**Activity:**
Only the lines holding the word "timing" are wanted; copy each of them from the listing.

══════════

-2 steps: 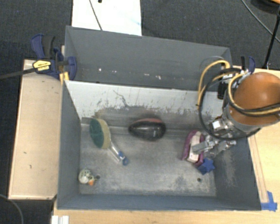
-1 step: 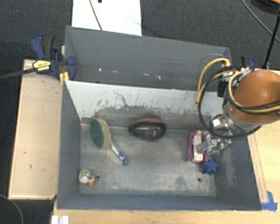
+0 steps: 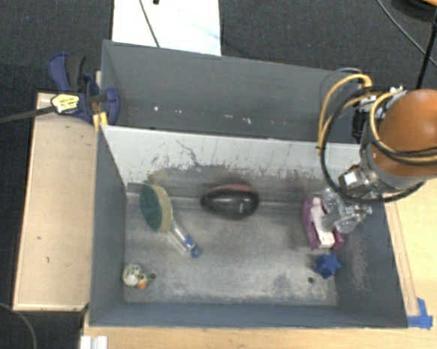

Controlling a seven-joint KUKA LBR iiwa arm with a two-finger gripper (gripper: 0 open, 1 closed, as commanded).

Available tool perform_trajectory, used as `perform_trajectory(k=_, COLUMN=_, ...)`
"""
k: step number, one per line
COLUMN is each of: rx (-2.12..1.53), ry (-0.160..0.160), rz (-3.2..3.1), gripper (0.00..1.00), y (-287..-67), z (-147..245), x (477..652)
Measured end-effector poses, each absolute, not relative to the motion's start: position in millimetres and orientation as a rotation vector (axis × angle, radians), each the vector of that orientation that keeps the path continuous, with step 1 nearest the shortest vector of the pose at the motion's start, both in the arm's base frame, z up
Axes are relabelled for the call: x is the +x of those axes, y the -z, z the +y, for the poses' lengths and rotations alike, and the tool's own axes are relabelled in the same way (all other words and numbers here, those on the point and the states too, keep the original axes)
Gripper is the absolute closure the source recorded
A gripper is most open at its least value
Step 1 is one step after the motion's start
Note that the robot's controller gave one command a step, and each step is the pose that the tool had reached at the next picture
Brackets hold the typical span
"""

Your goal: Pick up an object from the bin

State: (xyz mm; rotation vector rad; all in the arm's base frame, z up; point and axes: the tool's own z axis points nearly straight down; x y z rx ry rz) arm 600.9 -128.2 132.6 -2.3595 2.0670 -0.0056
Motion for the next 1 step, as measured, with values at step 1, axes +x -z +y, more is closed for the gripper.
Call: perform_trajectory(k=1, rx=-2.347, ry=0.004, rz=2.083, gripper=1.0, y=-155.4, z=-127.6, x=601.7)
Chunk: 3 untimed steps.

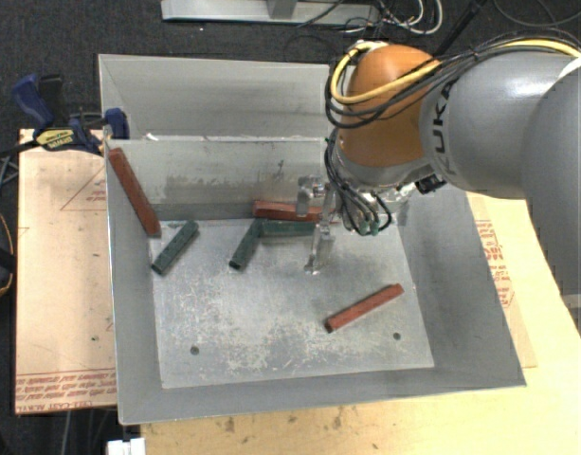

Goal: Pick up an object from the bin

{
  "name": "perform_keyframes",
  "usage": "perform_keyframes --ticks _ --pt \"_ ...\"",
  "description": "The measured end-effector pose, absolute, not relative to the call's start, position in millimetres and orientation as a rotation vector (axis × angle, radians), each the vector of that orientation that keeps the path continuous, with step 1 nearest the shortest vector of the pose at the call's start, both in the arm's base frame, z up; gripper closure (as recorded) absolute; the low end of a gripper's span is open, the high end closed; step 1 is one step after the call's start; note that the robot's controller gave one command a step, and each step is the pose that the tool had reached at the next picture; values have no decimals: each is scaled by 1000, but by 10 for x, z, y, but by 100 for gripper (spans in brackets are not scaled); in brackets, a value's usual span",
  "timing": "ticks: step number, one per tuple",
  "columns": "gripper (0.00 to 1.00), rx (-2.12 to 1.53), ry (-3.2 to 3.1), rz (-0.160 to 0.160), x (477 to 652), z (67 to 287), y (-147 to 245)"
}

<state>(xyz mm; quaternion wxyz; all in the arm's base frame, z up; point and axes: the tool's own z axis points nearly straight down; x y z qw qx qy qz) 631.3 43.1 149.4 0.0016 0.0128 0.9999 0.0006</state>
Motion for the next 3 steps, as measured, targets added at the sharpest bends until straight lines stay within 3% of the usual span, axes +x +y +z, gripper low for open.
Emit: perform_keyframes --ticks 1,2,3 --pt "100 -29 3137 2 6386 788 434" --pt "100 -29 3137 2 6386 788 434" --pt "100 -4 3147 2 6240 1267 412"
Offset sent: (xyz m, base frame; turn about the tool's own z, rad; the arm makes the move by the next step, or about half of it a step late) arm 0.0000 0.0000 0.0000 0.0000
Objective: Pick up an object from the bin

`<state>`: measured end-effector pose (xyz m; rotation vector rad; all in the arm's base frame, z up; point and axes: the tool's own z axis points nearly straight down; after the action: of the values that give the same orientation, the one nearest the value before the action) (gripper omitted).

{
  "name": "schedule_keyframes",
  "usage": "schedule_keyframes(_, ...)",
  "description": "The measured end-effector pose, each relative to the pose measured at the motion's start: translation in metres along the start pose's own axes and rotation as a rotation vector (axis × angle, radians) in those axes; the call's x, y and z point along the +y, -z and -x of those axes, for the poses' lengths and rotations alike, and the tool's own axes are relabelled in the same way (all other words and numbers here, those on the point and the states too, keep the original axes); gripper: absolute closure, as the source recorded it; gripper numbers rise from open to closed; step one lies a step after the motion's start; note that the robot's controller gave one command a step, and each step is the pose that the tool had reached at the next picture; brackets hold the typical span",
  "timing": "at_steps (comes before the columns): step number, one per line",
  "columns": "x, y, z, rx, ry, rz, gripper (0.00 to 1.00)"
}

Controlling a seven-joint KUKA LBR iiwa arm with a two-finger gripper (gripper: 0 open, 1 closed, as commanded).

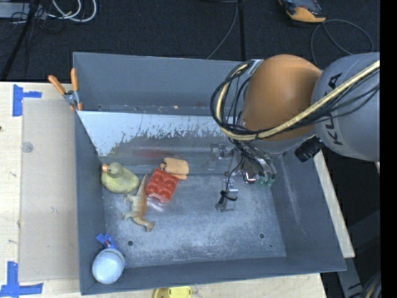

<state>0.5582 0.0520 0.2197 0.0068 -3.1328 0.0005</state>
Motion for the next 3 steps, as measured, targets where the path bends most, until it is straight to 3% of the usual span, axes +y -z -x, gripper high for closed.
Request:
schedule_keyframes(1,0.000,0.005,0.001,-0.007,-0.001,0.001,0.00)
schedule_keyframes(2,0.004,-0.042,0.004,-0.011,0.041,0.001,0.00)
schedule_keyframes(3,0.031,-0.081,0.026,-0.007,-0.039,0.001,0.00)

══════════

**Response area:**
  "timing": "ticks: step number, one per tuple",
  "timing": "at_steps (comes before the columns): step number, one per line",

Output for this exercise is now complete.